Loading...

SpaceX’s Crew Dragon splashes down in the Gulf of Mexico, completing a historic NASA mission

SpaceX’s Crew Dragon Endeavour spacecraft splashes down in the Gulf of Mexico with NASA astronauts Bob Behnken and Doug Hurley onboard on August 2, 2020.

NASA TV

SpaceX safely returned NASA astronauts Bob Behnken and Doug Hurley to Earth on Sunday afternoon, concluding a two month test that was historic for both the company and agency.

The company’s Crew Dragon spacecraft splashed down in the Gulf of Mexico near Pensacola, Florida. The astronauts will be recovered by a SpaceX boat as planned in the next hour.
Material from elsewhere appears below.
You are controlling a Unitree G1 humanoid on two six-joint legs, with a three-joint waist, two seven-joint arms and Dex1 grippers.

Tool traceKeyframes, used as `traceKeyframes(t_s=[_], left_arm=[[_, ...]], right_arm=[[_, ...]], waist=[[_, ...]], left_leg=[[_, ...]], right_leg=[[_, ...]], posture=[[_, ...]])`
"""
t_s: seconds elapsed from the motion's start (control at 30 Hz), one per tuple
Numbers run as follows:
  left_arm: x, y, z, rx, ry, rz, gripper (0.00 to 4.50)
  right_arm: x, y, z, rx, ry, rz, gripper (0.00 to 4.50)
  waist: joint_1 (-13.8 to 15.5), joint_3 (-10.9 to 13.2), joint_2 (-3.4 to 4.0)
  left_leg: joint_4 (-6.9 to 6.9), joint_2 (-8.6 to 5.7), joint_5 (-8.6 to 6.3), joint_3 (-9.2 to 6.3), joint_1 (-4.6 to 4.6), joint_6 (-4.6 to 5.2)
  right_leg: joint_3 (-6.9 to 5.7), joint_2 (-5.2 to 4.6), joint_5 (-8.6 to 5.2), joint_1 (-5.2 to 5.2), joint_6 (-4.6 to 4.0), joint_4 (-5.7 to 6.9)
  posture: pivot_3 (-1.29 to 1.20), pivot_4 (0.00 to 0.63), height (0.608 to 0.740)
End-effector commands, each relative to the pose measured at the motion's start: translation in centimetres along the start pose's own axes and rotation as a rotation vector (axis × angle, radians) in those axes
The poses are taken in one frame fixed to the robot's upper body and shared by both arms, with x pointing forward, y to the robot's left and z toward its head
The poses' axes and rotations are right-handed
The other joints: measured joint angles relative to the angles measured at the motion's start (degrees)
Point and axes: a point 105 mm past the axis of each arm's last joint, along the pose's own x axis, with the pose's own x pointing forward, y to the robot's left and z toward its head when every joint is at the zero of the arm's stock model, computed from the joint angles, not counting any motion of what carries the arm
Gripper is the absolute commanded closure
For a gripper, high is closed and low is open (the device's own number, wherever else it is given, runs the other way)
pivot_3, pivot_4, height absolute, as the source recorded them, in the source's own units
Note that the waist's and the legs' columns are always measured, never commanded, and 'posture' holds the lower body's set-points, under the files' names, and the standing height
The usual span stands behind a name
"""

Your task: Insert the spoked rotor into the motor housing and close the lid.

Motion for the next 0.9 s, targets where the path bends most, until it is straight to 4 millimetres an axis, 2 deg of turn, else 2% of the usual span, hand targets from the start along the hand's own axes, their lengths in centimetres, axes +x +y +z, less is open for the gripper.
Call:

Known as Demo-2, the mission represented the first time Elon Musk’s company has sent people to space — making SpaceX the first company to do so, a feat only previously achieved by government superpowers. For NASA it marks the return of the United States’ capability to launch its own astronauts, which the country has lacked since the Space Shuttle program ended nearly a decade ago. NASA intends to launch its astronauts on SpaceX spacecraft every few months going forward, paying an estimated $55 million per seat.

“It’s really establishing the business model for the future,” NASA Administrator Jim Bridenstine said during the agency’s webcast on Sunday. “It’s the next era in human spaceflight, where NASA gets to be the customer.”

The Demo-2 mission marks the final test after SpaceX has spent years developing the Crew Dragon capsule. NASA has awarded SpaceX with $3.1 billion to develop the spacecraft, as well as launch six operational missions. The agency also awarded Boeing with contracts worth $4.8 billion to developing a spacecraft called Starliner, although that competing capsule remains in development due to a failed flight test last December.

NASA expects to spent about six weeks reviewing the data from Demo-2 before it moves forward with the first operational mission, planned for late September.

Recovery after splashdown

A SpaceX recovery ship

Endeavour endured temperatures as high as 3,500 degrees Fahrenheit during the intense reentry through the Earth’s atmosphere — although inside Crew Dragon temperatures did not reach more than 85 degrees, thanks to the spacecraft’s dense heat shield.

The spacecraft splashed down gently in the ocean thanks to its set of parachutes. Notably, Demo-2 marks the first splashdown in 45 years for NASA astronauts, as well as the first splashdown of a crew spacecraft in the Gulf of Mexico.

NASA says that it will take about an hour from splashdown until Bob and Doug get out of the capsule.

Shortly after splashdown a set of small boats go out to the capsule to secure it for recovery. One of the boats will retrieve the parachutes from the water, while the other will check the exterior of Crew Dragon for any potentially dangerous leaks. Then SpaceX recovery ship GO Navigator will use a crane to lift the spacecraft out of the water and on to its deck. GO Navigator has a support crew of about 40 NASA and SpaceX personnel onboard, each with specific roles during recovery.

Behnken and Hurley will stay seated during this process, with Endeavour’s hatch closed. After they get out of the spacecraft, a helicopter will carry Behnken and Hurley back to shore, taking off from the helipad on the ship’s upper deck.

What they did 

(COMBO) This combination of pictures created on May 30, 2020 shows A SpaceX Falcon 9 rocket carrying the Crew Dragon spacecraft lifts off from launch complex 39A at the Kennedy Space Center in Florida on May 30, 2020.

Gregg Newton | AFP | Getty Images

Behnken and Hurley launched atop a SpaceX Falcon 9 rocket on May 30, with the Crew Dragon spacecraft reaching the International Space Station the next day. The pair spent 63 days at the space station, where they tested out the SpaceX capsule’s systems and features. Behnken and Hurley dubbed the spacecraft “Endeavour” — a name shared by the Space Shuttle orbiter, which both astronauts had flown on before, as well as the command module of the Apollo 15 mission.

A SpaceX Falcon 9 rocket carrying the company’s Crew Dragon spacecraft is launched on the Demo-2 mission with NASA astronauts Robert Behnken and Douglas Hurley onboard.

NASA/Bill Ingalls

Part of the testing of Crew Dragon while docked with the space station was a habitability test. That was to ensure four astronauts can perform necessary tasks when they are all inside the spacecraft. 

SpaceX’s Crew Dragon spacecraft docks with the International Space Station on May 30, 2020.

NASA

Endeavour departed the space station on Saturday evening while in orbit above South Africa.

Next mission in late September

Assuming the data reviews from Demo-2 do not show up any major issues, NASA plans to launch the SpaceX Crew-1 mission in late September. That will be the first operational mission of SpaceX’s Crew Dragon and will carry NASA astronauts Mike Hopkins, Victor Glover, Shannon Walker and JAXA astronaut Soichi Noguchi, the first four person crew.

From left to right, NASA astronauts Shannon Walker, Victor Glover, Mike Hopkins and JAXA astronaut Soichi Noguchi.